- _Instructions for the task_
How do the lines below between the ones holding "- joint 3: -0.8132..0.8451" and "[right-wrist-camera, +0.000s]", inclusive, read? Give them again exactly, with no other lines.

- _Records to use_
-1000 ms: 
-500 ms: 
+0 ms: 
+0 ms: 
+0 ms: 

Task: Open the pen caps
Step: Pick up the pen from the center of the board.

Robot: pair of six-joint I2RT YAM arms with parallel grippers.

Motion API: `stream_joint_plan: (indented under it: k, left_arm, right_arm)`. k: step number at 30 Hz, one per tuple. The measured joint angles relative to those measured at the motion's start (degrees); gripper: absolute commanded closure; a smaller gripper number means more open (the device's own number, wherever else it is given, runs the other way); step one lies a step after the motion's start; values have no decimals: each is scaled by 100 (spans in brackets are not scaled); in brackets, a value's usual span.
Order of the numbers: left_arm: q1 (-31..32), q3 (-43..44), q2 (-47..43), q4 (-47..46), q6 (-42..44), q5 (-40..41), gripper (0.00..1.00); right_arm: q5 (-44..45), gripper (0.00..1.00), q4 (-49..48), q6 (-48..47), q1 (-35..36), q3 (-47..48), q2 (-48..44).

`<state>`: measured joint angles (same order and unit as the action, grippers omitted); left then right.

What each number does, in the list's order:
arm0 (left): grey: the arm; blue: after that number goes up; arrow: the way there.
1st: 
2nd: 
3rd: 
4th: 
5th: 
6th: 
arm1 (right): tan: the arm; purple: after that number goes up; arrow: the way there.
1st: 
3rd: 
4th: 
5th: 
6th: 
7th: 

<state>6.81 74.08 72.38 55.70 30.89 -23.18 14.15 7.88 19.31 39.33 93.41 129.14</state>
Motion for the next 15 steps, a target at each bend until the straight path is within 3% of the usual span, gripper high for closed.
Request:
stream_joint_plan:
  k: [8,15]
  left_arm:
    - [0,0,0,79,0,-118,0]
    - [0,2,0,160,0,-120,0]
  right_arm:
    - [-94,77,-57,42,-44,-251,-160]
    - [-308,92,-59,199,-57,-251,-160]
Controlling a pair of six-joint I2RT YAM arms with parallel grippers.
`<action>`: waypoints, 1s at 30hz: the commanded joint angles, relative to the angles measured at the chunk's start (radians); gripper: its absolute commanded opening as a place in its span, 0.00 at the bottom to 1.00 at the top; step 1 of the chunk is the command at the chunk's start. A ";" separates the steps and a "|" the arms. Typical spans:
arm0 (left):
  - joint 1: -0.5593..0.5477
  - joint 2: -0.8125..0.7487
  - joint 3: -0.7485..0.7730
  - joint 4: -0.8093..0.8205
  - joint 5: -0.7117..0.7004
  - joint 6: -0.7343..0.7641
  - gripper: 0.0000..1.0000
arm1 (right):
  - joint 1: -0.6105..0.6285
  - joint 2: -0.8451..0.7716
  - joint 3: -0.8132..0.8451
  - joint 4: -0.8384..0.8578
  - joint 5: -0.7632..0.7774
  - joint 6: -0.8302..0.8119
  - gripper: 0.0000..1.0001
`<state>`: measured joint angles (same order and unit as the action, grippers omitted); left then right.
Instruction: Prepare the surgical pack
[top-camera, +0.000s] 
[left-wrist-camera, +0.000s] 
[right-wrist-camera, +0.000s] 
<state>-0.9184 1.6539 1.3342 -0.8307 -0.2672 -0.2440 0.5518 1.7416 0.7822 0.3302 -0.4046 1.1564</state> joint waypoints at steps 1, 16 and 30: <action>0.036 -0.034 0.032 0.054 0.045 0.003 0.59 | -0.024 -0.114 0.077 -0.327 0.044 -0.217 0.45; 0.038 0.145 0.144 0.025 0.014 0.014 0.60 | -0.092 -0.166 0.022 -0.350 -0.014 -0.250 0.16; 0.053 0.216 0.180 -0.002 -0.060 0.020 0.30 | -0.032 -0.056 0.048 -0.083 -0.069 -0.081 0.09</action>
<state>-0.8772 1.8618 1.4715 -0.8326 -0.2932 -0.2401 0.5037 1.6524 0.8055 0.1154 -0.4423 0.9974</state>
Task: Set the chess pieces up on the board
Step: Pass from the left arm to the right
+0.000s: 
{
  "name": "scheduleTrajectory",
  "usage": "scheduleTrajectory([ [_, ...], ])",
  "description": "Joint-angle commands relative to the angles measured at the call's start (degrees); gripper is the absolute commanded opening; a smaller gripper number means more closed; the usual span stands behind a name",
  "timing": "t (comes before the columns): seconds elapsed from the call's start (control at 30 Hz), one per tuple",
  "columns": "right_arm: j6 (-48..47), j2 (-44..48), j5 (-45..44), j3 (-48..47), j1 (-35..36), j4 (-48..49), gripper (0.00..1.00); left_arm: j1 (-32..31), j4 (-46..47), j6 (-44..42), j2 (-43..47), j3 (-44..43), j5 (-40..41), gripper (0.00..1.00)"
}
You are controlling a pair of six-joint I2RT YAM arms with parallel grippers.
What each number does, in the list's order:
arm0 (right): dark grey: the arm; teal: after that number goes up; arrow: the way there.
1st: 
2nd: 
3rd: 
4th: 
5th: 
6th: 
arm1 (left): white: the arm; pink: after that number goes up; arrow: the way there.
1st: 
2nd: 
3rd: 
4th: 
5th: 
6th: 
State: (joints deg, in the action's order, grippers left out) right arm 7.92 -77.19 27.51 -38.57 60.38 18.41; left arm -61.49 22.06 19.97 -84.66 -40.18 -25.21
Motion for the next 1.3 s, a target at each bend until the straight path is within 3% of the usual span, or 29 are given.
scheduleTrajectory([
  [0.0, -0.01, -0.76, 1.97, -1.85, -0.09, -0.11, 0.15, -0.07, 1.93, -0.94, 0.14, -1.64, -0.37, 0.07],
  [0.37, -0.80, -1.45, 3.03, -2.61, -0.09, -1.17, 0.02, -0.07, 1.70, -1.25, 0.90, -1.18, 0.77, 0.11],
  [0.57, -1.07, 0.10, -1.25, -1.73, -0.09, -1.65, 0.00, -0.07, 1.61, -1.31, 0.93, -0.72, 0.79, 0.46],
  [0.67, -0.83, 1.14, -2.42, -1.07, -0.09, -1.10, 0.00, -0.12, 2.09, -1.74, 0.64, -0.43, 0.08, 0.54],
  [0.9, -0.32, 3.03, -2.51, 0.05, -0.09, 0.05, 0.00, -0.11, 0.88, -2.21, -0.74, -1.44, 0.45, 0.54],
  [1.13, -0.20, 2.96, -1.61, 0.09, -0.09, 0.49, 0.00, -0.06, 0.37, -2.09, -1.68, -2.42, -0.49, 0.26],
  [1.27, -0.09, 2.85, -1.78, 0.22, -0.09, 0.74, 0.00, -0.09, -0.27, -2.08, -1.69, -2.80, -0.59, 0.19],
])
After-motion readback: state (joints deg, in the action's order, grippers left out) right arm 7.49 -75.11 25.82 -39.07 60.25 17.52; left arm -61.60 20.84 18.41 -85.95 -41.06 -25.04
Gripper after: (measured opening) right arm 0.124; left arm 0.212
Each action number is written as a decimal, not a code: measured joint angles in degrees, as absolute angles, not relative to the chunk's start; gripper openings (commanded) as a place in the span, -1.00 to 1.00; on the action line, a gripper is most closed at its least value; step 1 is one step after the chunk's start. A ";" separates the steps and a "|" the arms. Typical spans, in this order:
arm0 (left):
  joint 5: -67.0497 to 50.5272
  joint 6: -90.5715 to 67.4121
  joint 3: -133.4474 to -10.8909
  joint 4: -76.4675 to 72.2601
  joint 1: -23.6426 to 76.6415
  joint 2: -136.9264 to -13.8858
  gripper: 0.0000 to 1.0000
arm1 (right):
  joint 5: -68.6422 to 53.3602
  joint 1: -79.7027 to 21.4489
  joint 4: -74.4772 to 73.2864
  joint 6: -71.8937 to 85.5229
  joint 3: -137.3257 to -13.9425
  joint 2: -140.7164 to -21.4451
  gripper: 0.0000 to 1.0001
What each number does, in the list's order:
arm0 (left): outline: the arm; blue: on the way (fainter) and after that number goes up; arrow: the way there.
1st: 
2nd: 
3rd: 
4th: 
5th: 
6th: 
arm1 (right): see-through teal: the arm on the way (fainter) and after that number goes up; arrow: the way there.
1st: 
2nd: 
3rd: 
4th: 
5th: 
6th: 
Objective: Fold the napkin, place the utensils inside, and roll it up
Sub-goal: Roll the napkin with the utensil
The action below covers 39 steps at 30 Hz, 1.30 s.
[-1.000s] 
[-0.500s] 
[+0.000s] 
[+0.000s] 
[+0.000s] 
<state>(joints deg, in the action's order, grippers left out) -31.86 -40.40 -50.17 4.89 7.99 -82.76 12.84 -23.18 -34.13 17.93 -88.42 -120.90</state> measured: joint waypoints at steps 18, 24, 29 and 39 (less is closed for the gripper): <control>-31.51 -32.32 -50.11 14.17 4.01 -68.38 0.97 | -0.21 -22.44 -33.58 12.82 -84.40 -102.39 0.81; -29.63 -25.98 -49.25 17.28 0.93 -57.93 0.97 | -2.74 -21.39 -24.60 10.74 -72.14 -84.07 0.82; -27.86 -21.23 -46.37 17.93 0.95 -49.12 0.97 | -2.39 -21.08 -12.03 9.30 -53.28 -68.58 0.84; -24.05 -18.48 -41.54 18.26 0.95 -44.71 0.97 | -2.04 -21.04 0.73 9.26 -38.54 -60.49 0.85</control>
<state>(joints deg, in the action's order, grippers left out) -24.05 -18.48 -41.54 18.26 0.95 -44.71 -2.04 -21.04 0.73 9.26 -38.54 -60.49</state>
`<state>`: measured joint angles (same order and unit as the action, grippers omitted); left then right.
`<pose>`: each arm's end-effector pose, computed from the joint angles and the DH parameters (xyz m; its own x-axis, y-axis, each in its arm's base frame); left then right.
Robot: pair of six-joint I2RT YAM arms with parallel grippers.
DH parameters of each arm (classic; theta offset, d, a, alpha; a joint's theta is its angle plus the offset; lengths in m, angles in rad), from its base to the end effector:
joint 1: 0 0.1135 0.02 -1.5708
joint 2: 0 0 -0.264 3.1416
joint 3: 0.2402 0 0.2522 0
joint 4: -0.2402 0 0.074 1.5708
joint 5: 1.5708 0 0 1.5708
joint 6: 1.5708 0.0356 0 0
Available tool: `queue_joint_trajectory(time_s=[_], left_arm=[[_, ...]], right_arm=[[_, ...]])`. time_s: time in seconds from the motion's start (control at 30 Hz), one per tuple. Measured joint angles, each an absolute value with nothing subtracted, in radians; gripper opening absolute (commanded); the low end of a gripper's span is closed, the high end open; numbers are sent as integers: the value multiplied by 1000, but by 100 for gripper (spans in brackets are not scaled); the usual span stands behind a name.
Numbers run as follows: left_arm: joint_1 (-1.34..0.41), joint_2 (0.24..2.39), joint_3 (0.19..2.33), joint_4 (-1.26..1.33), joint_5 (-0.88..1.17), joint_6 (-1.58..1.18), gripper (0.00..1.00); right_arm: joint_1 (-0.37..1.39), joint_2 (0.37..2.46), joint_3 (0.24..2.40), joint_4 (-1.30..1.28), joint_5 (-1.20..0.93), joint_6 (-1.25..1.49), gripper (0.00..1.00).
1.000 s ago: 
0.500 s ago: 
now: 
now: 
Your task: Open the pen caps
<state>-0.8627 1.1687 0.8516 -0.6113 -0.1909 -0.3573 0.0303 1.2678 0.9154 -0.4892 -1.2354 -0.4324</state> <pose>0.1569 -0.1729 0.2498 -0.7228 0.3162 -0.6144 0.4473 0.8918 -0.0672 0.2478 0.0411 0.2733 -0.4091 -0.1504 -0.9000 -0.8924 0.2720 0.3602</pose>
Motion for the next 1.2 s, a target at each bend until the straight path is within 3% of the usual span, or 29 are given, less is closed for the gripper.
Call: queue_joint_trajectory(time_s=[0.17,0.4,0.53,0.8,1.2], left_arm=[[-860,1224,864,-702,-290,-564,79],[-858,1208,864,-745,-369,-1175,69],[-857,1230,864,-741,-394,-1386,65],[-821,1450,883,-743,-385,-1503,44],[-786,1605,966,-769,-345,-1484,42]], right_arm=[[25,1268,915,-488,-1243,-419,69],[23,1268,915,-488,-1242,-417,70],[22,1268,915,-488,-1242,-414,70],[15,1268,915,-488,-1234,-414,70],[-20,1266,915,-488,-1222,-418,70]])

- _Solution to the problem_
  - joint 3: -0.8132..0.8451
  - joint 4: -0.8384..0.8578
  - joint 5: -0.7632..0.7774
  - joint 6: -0.8302..0.8119
  - gripper: 0.0000..1.0001
`<state>`: measured joint angles (same order and unit as the action, grippers omitted); left then right.
Instruction: Prepare the surgical pack
[top-camera, +0.000s] 
[left-wrist-camera, +0.000s] 
[right-wrist-camera, +0.000s] 

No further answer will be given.